### What you will do
Restrict the output to the lines below starting at the one that contains "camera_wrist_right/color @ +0" and ending at the one that contains "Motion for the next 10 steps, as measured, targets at", and restate them word for word, both ends included.

### Given data
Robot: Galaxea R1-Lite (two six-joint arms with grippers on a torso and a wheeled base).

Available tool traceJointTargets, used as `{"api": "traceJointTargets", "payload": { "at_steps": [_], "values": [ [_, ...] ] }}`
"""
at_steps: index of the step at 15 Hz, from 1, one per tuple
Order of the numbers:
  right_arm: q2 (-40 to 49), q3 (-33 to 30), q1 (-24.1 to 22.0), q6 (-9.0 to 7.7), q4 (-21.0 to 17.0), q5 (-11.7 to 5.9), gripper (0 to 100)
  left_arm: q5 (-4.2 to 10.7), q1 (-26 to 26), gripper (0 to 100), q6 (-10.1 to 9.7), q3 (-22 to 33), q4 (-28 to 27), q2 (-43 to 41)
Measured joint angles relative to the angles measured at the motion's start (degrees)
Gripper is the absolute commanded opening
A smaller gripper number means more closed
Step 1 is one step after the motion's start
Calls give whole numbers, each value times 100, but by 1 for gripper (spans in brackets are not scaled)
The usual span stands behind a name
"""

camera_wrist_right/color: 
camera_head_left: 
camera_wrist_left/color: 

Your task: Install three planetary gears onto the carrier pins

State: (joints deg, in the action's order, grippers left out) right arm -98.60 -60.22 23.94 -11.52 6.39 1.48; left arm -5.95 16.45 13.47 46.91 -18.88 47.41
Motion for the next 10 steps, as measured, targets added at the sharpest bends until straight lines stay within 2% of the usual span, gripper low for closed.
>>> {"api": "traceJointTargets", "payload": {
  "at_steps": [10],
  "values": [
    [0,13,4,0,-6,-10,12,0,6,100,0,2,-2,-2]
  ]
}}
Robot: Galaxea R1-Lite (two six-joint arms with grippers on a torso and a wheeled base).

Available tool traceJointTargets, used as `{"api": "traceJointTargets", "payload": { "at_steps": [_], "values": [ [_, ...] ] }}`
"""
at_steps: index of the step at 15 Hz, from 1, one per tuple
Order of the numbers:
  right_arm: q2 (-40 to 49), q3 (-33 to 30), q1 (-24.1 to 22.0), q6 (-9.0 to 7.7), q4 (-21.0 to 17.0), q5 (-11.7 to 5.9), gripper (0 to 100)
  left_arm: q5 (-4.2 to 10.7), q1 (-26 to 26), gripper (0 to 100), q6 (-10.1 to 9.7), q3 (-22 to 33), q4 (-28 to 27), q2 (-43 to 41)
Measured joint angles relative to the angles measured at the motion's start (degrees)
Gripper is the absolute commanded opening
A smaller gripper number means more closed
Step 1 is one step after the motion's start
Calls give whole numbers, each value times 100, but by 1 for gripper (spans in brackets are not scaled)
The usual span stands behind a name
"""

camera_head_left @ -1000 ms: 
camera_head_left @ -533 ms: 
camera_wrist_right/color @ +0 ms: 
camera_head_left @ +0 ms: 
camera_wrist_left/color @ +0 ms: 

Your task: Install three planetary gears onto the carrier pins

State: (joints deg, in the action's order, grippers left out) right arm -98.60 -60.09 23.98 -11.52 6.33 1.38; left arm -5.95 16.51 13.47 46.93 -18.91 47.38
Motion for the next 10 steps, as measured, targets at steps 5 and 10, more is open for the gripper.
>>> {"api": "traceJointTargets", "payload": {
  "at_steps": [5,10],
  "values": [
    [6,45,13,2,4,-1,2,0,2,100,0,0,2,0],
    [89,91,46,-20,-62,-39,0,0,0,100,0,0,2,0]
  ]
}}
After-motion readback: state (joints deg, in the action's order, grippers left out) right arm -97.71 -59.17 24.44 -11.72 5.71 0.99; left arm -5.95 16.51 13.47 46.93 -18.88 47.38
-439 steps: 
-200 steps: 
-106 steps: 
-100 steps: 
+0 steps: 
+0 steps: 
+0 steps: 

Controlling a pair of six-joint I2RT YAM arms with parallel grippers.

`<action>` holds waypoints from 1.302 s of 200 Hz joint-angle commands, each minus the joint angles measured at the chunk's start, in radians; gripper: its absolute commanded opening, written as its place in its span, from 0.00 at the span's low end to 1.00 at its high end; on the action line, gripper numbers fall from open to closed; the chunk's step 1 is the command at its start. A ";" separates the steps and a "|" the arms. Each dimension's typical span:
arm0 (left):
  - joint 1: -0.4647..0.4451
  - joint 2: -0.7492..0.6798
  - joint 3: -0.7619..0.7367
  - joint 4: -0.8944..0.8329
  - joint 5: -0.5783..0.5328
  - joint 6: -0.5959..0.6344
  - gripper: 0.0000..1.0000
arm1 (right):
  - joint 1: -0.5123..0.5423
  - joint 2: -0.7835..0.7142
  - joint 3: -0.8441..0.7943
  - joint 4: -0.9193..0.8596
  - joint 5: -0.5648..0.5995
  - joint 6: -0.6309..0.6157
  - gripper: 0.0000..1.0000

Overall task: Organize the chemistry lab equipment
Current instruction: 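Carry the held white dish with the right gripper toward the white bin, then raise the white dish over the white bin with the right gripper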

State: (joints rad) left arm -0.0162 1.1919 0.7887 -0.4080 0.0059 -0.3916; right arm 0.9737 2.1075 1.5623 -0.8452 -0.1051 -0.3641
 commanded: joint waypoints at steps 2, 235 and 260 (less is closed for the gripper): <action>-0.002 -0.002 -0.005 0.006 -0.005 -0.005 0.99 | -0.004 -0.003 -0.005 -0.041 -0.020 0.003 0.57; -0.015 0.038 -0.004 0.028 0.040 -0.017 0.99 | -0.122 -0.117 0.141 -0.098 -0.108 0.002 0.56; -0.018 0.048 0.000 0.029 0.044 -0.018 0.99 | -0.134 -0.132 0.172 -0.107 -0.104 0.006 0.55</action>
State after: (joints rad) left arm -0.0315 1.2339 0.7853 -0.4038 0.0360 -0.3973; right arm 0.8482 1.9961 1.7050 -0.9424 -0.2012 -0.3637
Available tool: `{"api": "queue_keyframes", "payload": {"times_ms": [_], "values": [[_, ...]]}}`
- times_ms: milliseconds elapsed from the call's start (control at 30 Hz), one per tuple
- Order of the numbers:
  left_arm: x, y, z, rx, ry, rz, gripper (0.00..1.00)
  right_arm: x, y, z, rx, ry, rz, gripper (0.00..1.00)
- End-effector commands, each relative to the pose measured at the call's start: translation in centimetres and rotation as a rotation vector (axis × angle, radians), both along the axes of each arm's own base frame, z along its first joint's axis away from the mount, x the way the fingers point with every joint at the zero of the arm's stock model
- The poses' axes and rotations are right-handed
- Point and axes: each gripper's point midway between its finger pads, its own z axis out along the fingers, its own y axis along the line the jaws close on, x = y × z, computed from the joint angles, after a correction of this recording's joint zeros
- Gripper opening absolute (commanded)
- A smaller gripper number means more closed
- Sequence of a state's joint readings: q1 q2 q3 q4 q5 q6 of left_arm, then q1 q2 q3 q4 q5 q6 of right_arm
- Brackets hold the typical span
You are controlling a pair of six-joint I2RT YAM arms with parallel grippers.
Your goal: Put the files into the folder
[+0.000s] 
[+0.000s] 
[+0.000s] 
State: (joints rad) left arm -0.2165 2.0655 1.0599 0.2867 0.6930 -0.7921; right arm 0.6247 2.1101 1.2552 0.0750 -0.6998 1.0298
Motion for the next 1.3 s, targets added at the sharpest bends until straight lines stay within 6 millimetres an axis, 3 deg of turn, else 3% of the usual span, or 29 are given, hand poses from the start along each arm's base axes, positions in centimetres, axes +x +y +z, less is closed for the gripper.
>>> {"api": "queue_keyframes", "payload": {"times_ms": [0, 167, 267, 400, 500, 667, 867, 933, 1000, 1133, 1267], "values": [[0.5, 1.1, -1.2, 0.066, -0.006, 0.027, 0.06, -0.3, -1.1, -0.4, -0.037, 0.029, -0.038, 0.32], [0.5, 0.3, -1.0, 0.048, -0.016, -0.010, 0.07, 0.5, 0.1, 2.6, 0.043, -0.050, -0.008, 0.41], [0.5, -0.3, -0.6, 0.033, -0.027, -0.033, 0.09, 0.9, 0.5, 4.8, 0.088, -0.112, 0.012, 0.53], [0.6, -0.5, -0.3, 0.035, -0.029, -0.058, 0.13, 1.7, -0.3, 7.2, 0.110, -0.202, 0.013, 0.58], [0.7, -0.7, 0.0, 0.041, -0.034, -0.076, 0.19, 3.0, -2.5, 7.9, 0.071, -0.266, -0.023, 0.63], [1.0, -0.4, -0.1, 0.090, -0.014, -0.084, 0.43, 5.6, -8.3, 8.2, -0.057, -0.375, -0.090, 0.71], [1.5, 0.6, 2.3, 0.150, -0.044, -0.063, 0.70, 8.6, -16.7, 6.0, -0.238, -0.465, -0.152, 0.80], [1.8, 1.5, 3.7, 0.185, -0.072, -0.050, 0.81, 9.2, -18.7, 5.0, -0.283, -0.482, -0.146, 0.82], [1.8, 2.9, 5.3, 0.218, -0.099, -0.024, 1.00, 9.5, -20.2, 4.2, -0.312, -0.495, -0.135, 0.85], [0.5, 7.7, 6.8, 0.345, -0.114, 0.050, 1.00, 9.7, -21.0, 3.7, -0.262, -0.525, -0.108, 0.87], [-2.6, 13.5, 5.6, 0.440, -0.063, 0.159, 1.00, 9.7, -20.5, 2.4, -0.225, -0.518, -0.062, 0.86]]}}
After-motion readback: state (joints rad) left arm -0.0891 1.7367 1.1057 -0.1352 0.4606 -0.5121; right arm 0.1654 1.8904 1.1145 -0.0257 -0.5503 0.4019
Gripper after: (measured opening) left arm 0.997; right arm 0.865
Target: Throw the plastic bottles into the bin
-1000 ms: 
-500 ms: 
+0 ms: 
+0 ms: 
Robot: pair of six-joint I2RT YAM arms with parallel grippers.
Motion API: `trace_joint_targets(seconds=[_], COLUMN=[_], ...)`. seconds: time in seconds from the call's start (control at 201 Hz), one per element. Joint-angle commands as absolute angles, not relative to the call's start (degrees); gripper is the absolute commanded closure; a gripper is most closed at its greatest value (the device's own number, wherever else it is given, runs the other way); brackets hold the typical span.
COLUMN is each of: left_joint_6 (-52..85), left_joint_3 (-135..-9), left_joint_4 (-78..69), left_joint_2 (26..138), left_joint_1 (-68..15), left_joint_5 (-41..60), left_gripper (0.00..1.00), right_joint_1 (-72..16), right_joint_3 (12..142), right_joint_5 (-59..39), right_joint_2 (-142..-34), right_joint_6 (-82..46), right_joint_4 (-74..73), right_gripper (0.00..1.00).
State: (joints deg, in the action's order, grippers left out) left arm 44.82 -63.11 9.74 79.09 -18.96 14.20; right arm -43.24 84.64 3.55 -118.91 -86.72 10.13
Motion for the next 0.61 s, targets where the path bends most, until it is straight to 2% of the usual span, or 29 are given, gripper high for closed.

### Reply
camera_wrist_right/color @ +0 ms: 
camera_head_left @ +0 ms: 
camera_wrist_left/color @ +0 ms: 

Your task: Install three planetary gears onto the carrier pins

State: (joints deg, in the action's order, grippers left out) right arm -98.60 -60.09 23.98 -11.52 6.33 1.38; left arm -5.95 16.51 13.47 46.93 -18.91 47.38
Motion for the next 10 steps, as measured, targets at steps 5 and 10, more is open for the gripper.

That makes the output complete.